Oh I thought that budy was talking avbout WWII veh...sorry


----------



## Kirkhill (16 Aug 2005)

No problem Black Watch.

Interesting Claybot.


----------



## BITTER PPLCI CPL (16 Aug 2005)

Hey Black Watch do you know your AFV (or anyone reading these threads) the Marder is an AIFV and it is armed with a 30mm gun!


----------



## BITTER PPLCI CPL (16 Aug 2005)

Add to last, it also has a MILAN ATGW!


----------



## McG (16 Aug 2005)

BITTER PPCLI CPL said:
			
		

> it is armed with a 30mm gun!


It was 20 mm last I heard.   Is this an upgrade?


----------



## BITTER PPLCI CPL (16 Aug 2005)

MCG, yes it is the 20mm, my bad!


----------



## Black Watch (16 Aug 2005)

BITTER PPCLI CPL said:
			
		

> Hey Black Watch do you know your AFV (or anyone reading these threads) the Marder is an AIFV and it is armed with a 30mm gun!

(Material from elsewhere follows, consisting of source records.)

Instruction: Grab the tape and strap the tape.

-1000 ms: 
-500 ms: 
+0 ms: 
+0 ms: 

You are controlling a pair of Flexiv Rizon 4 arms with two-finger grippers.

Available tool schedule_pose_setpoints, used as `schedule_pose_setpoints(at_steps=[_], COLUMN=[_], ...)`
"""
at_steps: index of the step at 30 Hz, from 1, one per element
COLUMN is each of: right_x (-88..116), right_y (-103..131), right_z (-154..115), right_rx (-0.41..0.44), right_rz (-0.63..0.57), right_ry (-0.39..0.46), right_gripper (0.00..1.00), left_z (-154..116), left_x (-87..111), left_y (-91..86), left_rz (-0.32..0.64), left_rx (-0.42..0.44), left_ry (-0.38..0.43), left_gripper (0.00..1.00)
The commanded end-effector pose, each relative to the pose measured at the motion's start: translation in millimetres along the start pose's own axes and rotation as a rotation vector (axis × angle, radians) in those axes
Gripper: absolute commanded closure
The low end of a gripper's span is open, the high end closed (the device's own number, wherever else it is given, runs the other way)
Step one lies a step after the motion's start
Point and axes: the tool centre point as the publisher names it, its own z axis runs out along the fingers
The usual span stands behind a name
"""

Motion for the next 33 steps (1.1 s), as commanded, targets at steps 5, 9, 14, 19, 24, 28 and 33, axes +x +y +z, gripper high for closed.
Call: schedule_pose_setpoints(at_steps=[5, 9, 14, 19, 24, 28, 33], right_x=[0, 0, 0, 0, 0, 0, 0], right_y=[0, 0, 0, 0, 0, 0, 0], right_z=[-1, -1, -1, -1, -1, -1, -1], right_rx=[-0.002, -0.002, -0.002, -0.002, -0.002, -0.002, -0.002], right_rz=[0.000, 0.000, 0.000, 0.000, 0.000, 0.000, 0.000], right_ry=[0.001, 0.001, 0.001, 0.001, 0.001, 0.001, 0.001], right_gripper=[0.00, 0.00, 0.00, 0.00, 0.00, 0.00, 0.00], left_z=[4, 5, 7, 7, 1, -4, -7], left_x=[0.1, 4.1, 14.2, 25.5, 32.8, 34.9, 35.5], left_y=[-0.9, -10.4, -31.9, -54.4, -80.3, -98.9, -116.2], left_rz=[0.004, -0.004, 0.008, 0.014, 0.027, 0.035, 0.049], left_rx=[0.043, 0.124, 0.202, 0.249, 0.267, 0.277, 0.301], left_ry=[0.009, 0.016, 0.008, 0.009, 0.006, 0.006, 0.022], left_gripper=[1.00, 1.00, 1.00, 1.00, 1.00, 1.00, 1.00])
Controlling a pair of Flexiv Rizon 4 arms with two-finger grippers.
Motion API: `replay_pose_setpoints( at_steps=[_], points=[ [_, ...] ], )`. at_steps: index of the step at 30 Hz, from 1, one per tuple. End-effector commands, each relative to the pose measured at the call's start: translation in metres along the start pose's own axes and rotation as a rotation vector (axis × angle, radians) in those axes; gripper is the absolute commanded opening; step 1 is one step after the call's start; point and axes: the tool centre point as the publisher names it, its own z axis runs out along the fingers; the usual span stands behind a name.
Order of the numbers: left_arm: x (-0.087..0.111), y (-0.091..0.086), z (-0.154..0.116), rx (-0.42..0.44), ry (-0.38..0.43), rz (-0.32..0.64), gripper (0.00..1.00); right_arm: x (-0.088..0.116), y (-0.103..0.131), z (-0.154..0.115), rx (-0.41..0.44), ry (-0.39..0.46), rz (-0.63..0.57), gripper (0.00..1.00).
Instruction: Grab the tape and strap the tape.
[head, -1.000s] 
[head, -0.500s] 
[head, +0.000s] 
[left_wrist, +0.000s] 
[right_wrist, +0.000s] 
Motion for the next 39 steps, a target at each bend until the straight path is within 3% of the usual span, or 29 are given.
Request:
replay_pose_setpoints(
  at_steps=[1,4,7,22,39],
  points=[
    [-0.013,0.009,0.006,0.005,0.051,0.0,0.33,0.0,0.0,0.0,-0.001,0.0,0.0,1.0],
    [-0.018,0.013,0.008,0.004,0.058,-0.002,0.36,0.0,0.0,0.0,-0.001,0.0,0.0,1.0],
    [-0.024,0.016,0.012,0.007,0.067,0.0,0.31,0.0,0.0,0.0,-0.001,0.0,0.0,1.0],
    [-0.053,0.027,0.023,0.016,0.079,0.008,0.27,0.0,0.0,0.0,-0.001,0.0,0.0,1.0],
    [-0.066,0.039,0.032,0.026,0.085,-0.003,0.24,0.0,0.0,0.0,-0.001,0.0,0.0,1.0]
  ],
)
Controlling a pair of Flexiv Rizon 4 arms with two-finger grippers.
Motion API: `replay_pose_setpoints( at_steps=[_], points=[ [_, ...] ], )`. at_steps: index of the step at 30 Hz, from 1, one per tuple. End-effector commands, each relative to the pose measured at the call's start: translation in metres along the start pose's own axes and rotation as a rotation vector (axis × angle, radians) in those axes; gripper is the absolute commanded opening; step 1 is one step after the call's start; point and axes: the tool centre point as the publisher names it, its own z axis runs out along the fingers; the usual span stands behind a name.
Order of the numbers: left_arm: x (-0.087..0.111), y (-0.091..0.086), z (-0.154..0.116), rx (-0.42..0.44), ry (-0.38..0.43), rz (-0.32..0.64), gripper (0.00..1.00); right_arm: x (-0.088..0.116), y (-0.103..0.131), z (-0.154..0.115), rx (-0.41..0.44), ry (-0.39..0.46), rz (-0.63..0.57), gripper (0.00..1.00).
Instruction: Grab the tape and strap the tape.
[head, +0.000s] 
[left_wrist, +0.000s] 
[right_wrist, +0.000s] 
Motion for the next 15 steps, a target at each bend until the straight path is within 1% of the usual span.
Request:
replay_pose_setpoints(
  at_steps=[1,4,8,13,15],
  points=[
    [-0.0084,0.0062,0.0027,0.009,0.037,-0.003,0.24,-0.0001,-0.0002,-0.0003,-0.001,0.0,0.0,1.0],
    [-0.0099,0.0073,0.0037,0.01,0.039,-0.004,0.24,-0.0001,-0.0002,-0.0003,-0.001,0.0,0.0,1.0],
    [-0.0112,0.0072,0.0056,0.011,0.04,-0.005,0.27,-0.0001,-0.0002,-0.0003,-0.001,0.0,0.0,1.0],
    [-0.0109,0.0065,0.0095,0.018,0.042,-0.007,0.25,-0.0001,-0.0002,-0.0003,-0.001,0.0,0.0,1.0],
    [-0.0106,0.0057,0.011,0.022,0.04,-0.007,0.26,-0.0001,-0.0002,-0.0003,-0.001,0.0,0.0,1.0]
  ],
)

I was reffering to Marder I,II,andIII, wose were at veh used by German AT coys during WWII...My bad, I wixed those. Please forgive me


----------



## R711 (17 Aug 2005)

IIRC the new marder has an upgrade to 30 mm just for the fun of it, those pesky germans
R711 OUT


----------



## ArmyRick (23 Aug 2005)

Bitter, were you in 2VP when we used to train at Shilo while the germans were still there? They used to keep a bunch of their marders and Leo2 in a compound on the base.


----------



## BITTER PPLCI CPL (24 Aug 2005)

Unfortunately no, I seen them when the Leopard 2's just before they left for good, pretty darn cool! It would even be cooler to see the 2A5's in action!


----------